You are viewing a plain text version of this content. The canonical link for it is here.

Posted to dev@tvm.apache.org by "Leandro Nunes (Arm) via Apache TVM Discuss" <no...@discuss.tvm.ai> on 2021/06/29 17:04:48 UTC

[Apache TVM Discuss] [Development/pre-RFC] Automated way to health check TVM Dockerfiles

Currently we don't do any sort of automated testing to make sure our Docker images are healthy, so it is not uncommon that the images are sometimes broken and we don't have visibility of the issues. Only when we decide to update the images, then it causes massive pain (e.g. https://github.com/apache/tvm/issues/8177).

Rebuilding our Docker images takes at least a couple hours alone. Hence, it is currently impractical to rebuild images for every PR or merge, due to time constraints.

In order to give visibility of issues in our Dockerfiles, I'd like to propose an automated build that can use our existing infrastructure to re-generate the images from scratch, once a day, so that problems can be spotted early, without increasing even more the time we get to validate our PRs. Also the work needed in maintaining the images can be spread in the community.

This proposal can be implemented by two independent Jenkins pipelines. Here is a summary of what they would do:

1. P1: **daily-docker-images-rebuild:** fetch the latest Dockerfiles definitions on TVM repository and rebuild the images from scratch. If successful, uploads the images to a "tlcpack-staging" (provisional name) DockerHub account.
2. P2: **daily-docker-image-validate:** pulls the latest images from "tlcpack-staging" (provisional name) and runs our existing tests on it, with the latest TVM sources.

As mentioned, the pipelines are independent, and **they are not expected to make any changes to our production CI** (the images used to run our CI from GitHub Pull requests), without manual intervention.

Going a bit more in detail on what each pipeline would accomplish:

daily-docker-images-rebuild
---
* This pipeline is triggered by a timer, running once a day
* Fetch the latest TVM sources
* Uses `docker/build.sh` to rebuild all images currently used in CI: `ci_lint`, `ci_cpu`, `ci_gpu`, `ci_arm`, `ci_i386`, `ci_wasm` and `ci_qemu`.
* Tags images with two tags: `latest` and a timestamp based tag `YYYY-MM-DD-HH-MM-SS-<short_lastest_tvm_git_hash>`
* If successful, uploads them to an account on DockerHub
* In all cases (success or fail) would send notifications on somewhere visible by the community e.g. *Discord channel or mailing lists*

daily-docker-image-validate
---

* This pipeline is triggered by a successful "daily-docker-images-rebuild"
* Fetches the latest TVM and run the existing `tvm/Jenkinsfile` pointing at the images generated by the pipeline above
* In all cases (success or fail) would send notifications on somewhere visible by the community e.g. *Discord channel or mailing lists*

Next steps
---

I have a draft job that implements "daily-docker-images-rebuild", and I'll be posting that in the next few days.
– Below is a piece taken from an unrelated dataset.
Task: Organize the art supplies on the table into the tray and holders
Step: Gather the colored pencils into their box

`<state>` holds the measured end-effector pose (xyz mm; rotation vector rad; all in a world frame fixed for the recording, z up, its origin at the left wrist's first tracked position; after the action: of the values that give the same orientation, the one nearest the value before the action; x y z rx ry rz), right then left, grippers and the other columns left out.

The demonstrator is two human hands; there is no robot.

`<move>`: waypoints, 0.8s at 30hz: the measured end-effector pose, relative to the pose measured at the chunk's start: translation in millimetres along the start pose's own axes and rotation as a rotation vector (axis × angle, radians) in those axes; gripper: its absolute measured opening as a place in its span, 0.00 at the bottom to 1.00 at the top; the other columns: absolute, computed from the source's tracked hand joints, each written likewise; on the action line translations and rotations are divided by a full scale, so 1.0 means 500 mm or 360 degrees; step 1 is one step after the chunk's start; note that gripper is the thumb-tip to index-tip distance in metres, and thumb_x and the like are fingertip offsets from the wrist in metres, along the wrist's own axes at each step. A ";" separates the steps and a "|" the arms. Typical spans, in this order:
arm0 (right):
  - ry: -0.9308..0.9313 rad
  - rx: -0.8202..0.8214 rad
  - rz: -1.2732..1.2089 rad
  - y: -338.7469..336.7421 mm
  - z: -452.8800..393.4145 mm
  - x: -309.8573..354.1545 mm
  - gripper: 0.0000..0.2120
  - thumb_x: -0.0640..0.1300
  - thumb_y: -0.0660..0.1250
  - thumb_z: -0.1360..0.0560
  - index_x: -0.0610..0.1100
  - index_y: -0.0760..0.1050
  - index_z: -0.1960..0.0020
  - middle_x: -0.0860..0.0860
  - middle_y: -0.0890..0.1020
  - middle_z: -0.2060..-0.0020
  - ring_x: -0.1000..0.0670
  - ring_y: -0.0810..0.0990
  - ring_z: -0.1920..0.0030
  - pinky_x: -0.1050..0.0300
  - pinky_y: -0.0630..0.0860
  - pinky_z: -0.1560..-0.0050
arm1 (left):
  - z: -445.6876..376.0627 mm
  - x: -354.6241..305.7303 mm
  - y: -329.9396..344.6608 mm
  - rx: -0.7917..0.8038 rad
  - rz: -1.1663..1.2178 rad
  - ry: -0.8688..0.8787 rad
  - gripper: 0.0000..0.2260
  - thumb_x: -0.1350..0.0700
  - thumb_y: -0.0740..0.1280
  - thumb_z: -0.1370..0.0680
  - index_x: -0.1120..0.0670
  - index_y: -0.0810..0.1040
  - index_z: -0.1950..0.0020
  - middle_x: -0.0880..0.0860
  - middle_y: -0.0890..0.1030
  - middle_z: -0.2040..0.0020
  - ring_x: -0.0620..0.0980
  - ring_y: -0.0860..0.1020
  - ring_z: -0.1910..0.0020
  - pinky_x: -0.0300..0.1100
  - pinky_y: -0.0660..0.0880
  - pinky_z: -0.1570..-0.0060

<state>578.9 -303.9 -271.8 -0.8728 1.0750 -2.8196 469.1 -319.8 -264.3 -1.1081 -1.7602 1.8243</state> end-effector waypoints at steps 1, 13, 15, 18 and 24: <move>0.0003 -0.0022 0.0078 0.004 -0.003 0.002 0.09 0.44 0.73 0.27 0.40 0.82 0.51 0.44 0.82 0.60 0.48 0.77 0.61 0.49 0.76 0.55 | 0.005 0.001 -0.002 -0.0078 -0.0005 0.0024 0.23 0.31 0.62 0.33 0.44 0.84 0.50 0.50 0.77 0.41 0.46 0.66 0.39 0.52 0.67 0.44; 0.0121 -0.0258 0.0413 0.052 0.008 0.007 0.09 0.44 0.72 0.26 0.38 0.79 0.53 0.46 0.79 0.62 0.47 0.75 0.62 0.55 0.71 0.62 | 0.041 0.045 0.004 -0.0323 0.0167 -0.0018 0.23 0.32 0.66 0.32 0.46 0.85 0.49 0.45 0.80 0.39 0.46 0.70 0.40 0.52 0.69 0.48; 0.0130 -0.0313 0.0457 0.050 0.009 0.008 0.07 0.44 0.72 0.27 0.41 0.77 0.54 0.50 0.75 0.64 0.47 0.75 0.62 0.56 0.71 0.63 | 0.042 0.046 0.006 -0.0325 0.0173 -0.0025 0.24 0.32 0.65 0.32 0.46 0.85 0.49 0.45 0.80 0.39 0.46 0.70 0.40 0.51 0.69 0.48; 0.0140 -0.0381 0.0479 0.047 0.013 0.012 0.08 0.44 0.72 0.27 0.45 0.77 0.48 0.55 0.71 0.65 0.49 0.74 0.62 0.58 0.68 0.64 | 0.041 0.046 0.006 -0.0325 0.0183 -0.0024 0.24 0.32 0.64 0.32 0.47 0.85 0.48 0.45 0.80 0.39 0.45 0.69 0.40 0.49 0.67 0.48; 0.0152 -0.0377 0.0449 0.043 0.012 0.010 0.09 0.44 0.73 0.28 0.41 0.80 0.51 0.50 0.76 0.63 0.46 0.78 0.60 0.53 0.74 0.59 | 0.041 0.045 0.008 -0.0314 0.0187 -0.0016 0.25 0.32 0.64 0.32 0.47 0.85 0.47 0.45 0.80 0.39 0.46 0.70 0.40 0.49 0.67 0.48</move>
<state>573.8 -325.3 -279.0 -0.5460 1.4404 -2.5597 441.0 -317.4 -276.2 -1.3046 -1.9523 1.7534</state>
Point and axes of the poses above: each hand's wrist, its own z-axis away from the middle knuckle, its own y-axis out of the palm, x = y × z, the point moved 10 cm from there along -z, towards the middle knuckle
In the meantime, I'd like to ask for feedback and ideas on how to deal with the issues described here.

cc @areusch @tqchen @ramana-arm @haichen @jroesch @thierry @Lunderberg @mbrookhart

---
[Visit Topic](https://discuss.tvm.apache.org/t/automated-way-to-health-check-tvm-dockerfiles/10347/1) to respond.
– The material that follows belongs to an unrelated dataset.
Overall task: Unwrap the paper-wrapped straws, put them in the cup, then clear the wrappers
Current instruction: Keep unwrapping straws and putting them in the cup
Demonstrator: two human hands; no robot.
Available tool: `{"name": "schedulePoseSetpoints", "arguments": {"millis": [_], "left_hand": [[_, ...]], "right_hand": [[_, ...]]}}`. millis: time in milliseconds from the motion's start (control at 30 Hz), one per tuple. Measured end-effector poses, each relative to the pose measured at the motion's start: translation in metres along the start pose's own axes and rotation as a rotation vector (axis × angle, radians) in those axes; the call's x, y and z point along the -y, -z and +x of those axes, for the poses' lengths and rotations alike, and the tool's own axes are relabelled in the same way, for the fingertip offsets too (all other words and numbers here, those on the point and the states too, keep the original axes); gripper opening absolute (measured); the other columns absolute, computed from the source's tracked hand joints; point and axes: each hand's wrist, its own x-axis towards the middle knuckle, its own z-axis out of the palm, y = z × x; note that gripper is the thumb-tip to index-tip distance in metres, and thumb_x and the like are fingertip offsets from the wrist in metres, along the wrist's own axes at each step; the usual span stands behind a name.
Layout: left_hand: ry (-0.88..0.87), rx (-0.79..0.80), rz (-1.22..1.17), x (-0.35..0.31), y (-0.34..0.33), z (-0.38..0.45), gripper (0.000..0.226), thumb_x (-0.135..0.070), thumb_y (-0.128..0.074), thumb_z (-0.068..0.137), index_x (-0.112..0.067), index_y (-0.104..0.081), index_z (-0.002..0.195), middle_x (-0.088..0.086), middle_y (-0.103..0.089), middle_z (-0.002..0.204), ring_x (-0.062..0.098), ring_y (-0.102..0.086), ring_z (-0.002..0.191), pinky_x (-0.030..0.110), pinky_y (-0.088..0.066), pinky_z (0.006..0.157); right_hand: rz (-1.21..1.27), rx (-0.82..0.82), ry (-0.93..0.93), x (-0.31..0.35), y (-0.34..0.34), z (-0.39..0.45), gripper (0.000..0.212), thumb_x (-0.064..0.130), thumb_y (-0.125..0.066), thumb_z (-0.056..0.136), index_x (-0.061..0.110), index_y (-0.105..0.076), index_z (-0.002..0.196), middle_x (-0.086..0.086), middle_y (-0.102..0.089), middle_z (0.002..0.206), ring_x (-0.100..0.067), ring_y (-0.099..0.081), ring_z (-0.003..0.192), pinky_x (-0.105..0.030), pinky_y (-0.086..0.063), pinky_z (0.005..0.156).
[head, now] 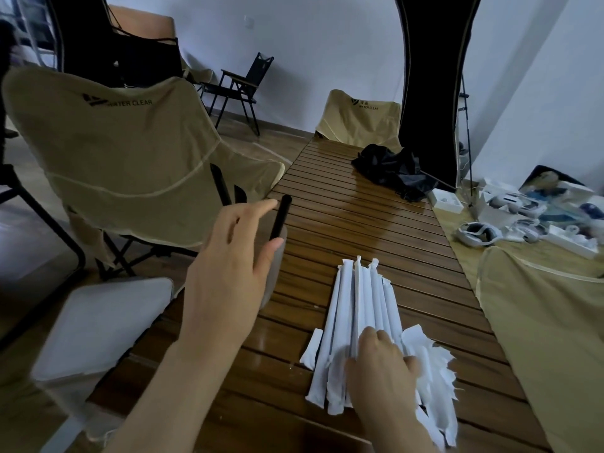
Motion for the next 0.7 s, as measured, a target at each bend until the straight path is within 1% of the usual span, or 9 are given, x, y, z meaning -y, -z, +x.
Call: {"name": "schedulePoseSetpoints", "arguments": {"millis": [100,200,300,367,433,500,567,633,700], "left_hand": [[0.045,0.018,-0.017,-0.012,-0.007,-0.013,0.034,-0.033,-0.054,0.093,-0.021,-0.048,0.124,-0.001,-0.05,0.117,0.005,-0.053,0.09,0.009,-0.04,0.063],[0.013,0.184,-0.003,-0.025,-0.017,-0.029,0.026,-0.036,-0.052,0.092,-0.026,-0.051,0.116,-0.009,-0.047,0.116,0.0,-0.052,0.084,0.005,-0.037,0.059],[-0.007,0.422,-0.008,-0.034,-0.026,-0.048,0.016,-0.04,-0.046,0.095,-0.038,-0.049,0.111,-0.022,-0.036,0.116,-0.004,-0.047,0.096,0.007,-0.044,0.072],[0.033,0.529,-0.044,-0.035,-0.03,-0.058,0.009,-0.039,-0.048,0.096,-0.039,-0.052,0.105,-0.023,-0.038,0.113,-0.004,-0.048,0.097,0.012,-0.047,0.079],[0.085,0.596,-0.072,-0.034,-0.032,-0.063,0.007,-0.038,-0.052,0.095,-0.038,-0.056,0.101,-0.021,-0.044,0.111,-0.002,-0.051,0.094,0.017,-0.05,0.082],[0.105,0.617,-0.08,-0.035,-0.031,-0.065,0.008,-0.038,-0.052,0.095,-0.038,-0.057,0.101,-0.021,-0.046,0.109,-0.001,-0.053,0.092,0.019,-0.051,0.081],[0.093,0.592,-0.106,-0.036,-0.028,-0.063,0.01,-0.038,-0.051,0.095,-0.039,-0.056,0.103,-0.021,-0.048,0.109,-0.002,-0.055,0.091,0.019,-0.052,0.08],[0.084,0.575,-0.15,-0.037,-0.025,-0.062,0.016,-0.037,-0.049,0.096,-0.039,-0.054,0.111,-0.022,-0.049,0.113,-0.002,-0.055,0.095,0.018,-0.052,0.082],[0.107,0.57,-0.211,-0.04,-0.021,-0.06,0.026,-0.038,-0.048,0.096,-0.039,-0.048,0.122,-0.022,-0.048,0.121,-0.003,-0.053,0.102,0.016,-0.05,0.084]], "right_hand": [[-0.026,-0.036,-0.042,-0.001,-0.006,0.002,0.004,0.025,-0.039,0.093,0.025,-0.041,0.09,0.009,-0.049,0.091,-0.012,-0.053,0.09,-0.032,-0.03,0.084],[-0.017,-0.035,-0.102,-0.002,-0.005,0.003,0.012,0.021,-0.038,0.091,0.023,-0.05,0.092,0.006,-0.047,0.094,-0.014,-0.052,0.096,-0.032,-0.03,0.089],[-0.057,-0.045,-0.145,-0.001,-0.002,0.004,0.016,0.016,-0.041,0.087,0.023,-0.055,0.089,0.004,-0.042,0.093,-0.016,-0.049,0.098,-0.033,-0.03,0.089],[-0.073,-0.068,-0.154,-0.001,0.0,0.005,0.014,0.015,-0.044,0.086,0.024,-0.055,0.086,0.004,-0.04,0.094,-0.017,-0.046,0.099,-0.033,-0.029,0.088],[-0.052,-0.088,-0.159,-0.002,0.002,0.005,0.01,0.014,-0.047,0.084,0.023,-0.053,0.082,0.003,-0.042,0.098,-0.018,-0.044,0.1,-0.033,-0.028,0.088],[-0.041,-0.155,-0.171,-0.002,0.006,0.003,0.009,0.013,-0.047,0.083,0.022,-0.049,0.079,0.002,-0.044,0.1,-0.019,-0.043,0.098,-0.033,-0.027,0.084],[-0.023,-0.253,-0.184,0.0,0.009,0.002,0.011,0.011,-0.054,0.079,0.019,-0.048,0.074,0.0,-0.046,0.094,-0.021,-0.044,0.092,-0.033,-0.024,0.077],[0.03,-0.366,-0.182,0.002,0.014,-0.001,0.017,0.005,-0.063,0.072,0.016,-0.05,0.068,-0.003,-0.046,0.084,-0.023,-0.044,0.082,-0.034,-0.022,0.072],[0.088,-0.45,-0.156,0.003,0.024,-0.006,0.017,0.004,-0.064,0.073,0.015,-0.052,0.07,-0.003,-0.046,0.082,-0.023,-0.044,0.078,-0.033,-0.021,0.071]]}}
You are receiving this because you enabled mailing list mode.

To unsubscribe from these emails, [click here](https://discuss.tvm.apache.org/email/unsubscribe/75f3eee174c34030a4410181c8d697ed3cdee32b45d4f3111e716903ddac1f34).

[Apache TVM Discuss] [Development/pre-RFC] Automated way to health check TVM Dockerfiles

Posted by Andrew Reusch via Apache TVM Discuss <no...@discuss.tvm.ai>.

Thanks @leandron for the proposal! I agree this will be a great help in monitoring the container rebuild process for problems and should reduce the headache typically involved with updating containers.

I think we could prototype this first using https://discuss.tvm.apache.org/t/ci-how-to-run-your-own-tlcpack-ci-and-proposing-future-improvements-to-https-ci-tlcpack-ai/10123 so we can iterate without impacting CI runtime, and then migrate it to the production TVM CI to run at night when CI load is lessened.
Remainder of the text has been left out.